# Stanford Machine Learning Notes

Wow, I’m really loving this class. Lecture4 slides.

[I should probably point out to regular readers that these notes aren’t really fit for mass consumption. I’m not going to bother even trying to build a complete understanding of each of the concepts so they’re really just for personal use.

That being said, they’re on here and if you’re interested in seeing what I spend just about all my spare time doing, read on!]

Ok, today we covered multi-variate regression and we’re venturing into some virgin territory for me, now. It’s pretty awesome stuff.

So we started out with the insight that we could express a multivariate regression as a transposed matrix multiplication. What a mouthful. Believe me, it’s simpler than it sounds.

The idea is that you have a sec of values (slope values for the dependent variable) and a set of inputs (independent variables) and matrix multiplication just gives us a clean way of grouping them and then mashing them all together at once. This is clearly a programming optimization. If you did it by hand, it wouldn’t really be any easier.

The second idea is to express the error function of the gradient descent algorithm as a matrix. I’m barely holding on at this point, actually, and am looking forward to my first actual exercise.

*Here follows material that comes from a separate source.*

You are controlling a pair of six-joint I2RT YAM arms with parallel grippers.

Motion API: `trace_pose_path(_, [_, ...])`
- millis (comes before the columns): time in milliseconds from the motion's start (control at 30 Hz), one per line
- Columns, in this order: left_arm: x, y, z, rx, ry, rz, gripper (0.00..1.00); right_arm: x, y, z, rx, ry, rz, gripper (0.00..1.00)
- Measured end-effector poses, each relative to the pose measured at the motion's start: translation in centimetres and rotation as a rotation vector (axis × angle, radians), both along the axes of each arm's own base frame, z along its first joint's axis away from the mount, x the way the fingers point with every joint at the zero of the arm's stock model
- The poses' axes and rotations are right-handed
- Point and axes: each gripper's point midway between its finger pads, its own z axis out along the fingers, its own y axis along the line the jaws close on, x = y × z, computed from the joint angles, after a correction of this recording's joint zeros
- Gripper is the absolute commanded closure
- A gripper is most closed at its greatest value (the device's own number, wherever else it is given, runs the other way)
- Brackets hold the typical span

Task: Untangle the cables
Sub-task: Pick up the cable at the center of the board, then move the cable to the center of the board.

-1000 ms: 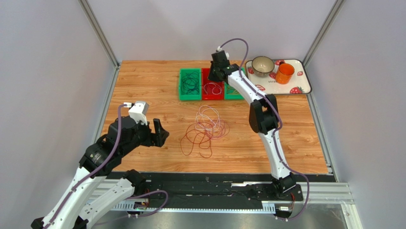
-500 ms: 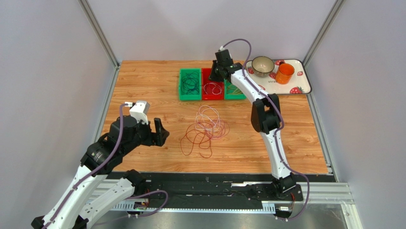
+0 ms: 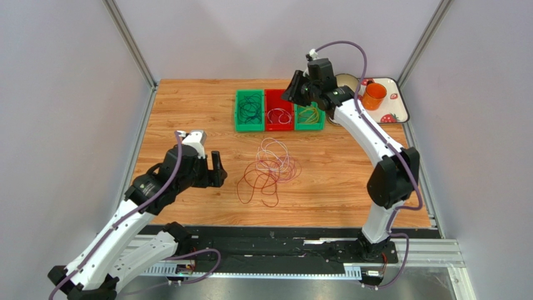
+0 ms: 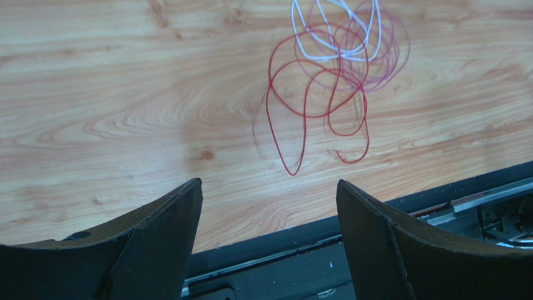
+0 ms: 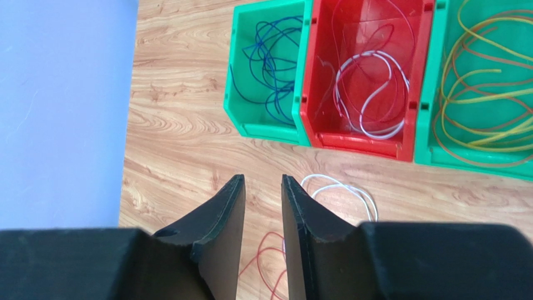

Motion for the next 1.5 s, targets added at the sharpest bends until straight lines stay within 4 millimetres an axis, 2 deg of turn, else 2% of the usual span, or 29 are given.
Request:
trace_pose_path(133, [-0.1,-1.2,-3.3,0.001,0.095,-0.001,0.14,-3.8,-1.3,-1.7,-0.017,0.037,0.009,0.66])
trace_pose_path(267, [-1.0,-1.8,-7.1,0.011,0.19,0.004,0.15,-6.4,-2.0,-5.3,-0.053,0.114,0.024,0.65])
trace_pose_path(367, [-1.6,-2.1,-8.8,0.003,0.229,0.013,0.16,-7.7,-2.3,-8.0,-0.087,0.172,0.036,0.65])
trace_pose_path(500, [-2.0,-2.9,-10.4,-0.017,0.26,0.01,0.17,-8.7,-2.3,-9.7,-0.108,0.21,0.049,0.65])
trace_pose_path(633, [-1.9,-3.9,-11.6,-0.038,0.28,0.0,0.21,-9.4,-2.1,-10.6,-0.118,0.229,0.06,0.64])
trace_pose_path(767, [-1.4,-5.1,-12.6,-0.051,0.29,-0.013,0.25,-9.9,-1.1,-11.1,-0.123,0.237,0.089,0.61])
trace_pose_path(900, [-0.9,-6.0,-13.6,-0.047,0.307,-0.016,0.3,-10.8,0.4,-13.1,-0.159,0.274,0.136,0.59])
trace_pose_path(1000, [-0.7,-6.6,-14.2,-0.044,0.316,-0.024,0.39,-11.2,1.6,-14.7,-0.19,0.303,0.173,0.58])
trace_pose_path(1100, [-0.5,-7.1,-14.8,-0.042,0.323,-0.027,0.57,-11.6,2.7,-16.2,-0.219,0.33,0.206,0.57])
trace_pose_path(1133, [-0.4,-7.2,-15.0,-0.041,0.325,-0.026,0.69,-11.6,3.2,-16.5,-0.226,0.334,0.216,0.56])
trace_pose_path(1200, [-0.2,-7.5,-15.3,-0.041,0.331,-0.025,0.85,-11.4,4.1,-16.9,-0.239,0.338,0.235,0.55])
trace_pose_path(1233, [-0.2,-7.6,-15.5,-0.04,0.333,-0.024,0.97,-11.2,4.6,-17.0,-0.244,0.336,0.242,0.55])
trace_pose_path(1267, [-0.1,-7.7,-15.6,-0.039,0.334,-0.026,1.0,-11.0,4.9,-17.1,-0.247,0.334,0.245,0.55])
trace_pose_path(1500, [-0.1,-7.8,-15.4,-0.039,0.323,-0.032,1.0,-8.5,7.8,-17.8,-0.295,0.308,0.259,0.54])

Feature and mean scaling are next. These are neat little tricks to optimize the program. The idea is that if you have two features, sq footage and age of a house for example, which take on values of massively different magnitudes, your application of a uniform transformation of the slopes (the alpha term) will really frig up the algorithm’s progress.

So let’s say the slope of the sq. footage term is 350 and age is 5. If you apply a 0.01 modification to adjust the algorithm, you’ll barely move the age term. If you apply 0.5, you’ll be blazing away on the sq footage.

There’s some talk about graphing the error term of the error function so you can see your progress. I like visuals, so I’m on board.

There’s also a neat discussion about how to use the variables supplied to build your own variables. Using length and depth to compute sq footage, for example. Also arbitrarily raising some variables to some power: price of a house being related to the sq footage and negatively related to the sq of the sq footage. This is a nice way of introducing non-linearities.

We closed with a discussion of a closed-form solution for some of these problems. I finally lost my grip and will need to spend more time learning about the ‘normalized’ equation, which involves transposing the coefficient matrix and multiplying it by the training vector.

I totally get that there are tradeoffs to this approach versus the iterative gradient descent solution, though. Specifically, the trick is transposing that matrix of coefficients. Once you start transposing 10,000 x 10,000 matrices, it takes quite some time. I wonder if the transpose function in Octave is just an iterative function itself?

Back to the drawing board to deepen my understanding…